Он таскал ее по улицам и закоулкам Венеции, от каналов подальше.

— Один мой друг все это пишет, — сказал он. — Сам он себя называет Анти-Каналетто. Ни тебе дворцов, ни мостов. Он американский художник, Харли Рид. У него все всегда точно, выверено, как фотография. Можешь себе представить, во что он превращает эти дома. Абсолютно все деревянно, но, в общем, вполне интересно выглядит, особенно под этим венецианским небом, единственным клочком природы на всем полотне. Он анти много чего.

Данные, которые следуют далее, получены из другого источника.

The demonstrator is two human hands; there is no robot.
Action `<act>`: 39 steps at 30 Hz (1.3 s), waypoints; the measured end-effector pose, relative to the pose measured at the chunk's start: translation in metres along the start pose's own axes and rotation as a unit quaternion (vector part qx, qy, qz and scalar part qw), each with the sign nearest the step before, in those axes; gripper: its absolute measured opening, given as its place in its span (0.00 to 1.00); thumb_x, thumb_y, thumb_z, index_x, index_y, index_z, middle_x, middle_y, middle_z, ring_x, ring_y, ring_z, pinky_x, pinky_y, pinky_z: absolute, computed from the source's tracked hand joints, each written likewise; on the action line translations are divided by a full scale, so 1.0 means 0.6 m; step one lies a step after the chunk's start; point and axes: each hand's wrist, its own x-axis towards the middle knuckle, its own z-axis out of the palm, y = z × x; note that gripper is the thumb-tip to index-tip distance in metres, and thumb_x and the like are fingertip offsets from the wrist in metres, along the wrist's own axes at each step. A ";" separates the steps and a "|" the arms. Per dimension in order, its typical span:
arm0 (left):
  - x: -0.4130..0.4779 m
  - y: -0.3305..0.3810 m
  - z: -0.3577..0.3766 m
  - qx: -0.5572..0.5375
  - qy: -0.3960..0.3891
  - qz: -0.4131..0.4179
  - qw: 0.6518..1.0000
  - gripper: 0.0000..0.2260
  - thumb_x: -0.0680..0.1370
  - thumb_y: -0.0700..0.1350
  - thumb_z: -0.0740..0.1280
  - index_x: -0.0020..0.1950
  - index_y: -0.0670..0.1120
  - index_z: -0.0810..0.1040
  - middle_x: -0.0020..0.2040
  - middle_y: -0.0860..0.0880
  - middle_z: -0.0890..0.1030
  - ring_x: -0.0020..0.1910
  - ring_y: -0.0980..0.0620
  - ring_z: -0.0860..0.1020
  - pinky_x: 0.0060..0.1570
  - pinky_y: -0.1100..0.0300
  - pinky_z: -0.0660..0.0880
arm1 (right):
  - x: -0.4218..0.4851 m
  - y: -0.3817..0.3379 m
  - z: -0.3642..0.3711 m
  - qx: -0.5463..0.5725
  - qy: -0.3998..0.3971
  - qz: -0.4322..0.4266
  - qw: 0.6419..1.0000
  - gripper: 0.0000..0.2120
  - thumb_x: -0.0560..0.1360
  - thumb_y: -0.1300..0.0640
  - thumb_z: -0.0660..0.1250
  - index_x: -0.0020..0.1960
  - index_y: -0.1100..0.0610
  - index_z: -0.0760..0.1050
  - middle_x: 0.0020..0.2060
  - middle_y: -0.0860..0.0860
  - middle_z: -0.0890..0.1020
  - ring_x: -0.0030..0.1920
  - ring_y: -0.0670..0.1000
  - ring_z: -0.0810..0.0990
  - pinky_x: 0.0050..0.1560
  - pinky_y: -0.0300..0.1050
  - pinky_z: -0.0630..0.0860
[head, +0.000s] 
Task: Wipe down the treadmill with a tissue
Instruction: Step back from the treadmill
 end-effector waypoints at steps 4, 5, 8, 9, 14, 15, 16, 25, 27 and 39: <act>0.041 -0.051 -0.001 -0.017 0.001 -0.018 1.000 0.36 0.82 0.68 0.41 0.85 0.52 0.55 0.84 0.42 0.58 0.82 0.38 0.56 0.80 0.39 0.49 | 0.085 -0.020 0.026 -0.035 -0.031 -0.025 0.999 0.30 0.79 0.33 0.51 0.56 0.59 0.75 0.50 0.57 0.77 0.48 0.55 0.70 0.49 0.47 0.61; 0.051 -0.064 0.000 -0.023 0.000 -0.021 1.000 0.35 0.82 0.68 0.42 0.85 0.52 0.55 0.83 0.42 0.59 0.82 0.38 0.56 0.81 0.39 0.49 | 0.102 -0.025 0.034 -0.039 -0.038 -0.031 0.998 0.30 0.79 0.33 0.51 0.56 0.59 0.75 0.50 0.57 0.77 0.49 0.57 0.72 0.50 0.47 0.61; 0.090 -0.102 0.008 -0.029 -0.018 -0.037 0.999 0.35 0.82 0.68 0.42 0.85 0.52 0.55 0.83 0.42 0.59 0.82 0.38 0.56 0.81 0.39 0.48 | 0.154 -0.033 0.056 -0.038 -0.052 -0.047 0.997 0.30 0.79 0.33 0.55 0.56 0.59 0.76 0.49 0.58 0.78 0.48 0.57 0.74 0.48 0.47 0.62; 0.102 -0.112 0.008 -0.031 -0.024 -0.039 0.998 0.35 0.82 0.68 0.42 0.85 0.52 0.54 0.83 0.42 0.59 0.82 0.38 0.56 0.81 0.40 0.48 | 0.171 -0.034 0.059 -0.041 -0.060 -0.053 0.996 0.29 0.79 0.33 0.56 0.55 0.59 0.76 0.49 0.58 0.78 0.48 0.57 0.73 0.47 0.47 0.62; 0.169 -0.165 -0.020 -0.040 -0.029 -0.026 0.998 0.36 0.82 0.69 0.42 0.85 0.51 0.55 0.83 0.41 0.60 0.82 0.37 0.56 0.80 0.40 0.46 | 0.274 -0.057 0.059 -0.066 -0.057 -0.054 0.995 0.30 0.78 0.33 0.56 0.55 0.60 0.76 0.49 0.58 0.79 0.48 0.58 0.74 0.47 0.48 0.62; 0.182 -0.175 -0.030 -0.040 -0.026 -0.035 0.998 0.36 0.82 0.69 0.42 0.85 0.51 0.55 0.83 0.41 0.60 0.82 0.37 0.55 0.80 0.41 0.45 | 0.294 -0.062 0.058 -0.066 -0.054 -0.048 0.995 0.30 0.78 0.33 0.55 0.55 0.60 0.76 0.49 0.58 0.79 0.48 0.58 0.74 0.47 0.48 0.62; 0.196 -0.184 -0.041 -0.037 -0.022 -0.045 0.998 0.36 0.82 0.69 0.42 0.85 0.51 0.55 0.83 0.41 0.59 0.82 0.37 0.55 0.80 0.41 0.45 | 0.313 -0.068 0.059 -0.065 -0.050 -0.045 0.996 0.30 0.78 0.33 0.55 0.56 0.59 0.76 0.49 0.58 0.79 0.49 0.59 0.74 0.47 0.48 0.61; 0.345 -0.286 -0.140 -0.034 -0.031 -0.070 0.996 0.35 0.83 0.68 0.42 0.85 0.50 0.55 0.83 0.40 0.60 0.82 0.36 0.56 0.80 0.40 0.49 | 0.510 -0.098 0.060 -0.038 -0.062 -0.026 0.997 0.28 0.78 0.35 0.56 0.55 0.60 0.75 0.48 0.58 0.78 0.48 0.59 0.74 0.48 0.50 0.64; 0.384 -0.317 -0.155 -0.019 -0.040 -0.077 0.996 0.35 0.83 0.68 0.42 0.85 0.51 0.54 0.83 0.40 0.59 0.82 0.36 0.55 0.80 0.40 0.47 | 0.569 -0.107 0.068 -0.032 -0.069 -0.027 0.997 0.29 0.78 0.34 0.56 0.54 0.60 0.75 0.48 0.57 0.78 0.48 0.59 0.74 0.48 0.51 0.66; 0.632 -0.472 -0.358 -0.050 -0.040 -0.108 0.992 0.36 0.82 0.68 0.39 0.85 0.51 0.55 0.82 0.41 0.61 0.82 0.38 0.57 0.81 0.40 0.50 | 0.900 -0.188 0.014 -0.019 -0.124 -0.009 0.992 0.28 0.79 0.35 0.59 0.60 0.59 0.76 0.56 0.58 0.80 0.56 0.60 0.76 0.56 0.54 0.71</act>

— Хотелось бы с ним познакомиться.

— И познакомишься, естественно. Он мой друг. Намного старше, конечно. Пятьдесят с хвостом, что-то вроде. С ним живет Крис Донован, тоже мой друг и друг моей матери.

— А он кто такой?

— Крис — это она. Она австралийка, вдова, дико богатая. Я люблю Крис, хорошая баба. С ней ты тоже познакомишься. Они живут в Айлингтоне. Дивно принимают гостей.

— А ей сколько примерно?

— Безвозрастная. Ну, сорок, ну, пятьдесят. Конечно, при таких деньгах она может следить за собой.

— Важно выражение лица, — возразила Маргарет. — Выражение лица выдает существо человека.

И тут кто-то другой подумал предательски, чуть кощунственно, вместо него: вынесу ли я всю эту добродетель и молодоженскую сладость? Эту медвяность не без желтизны, эту сероватость с безуминкой.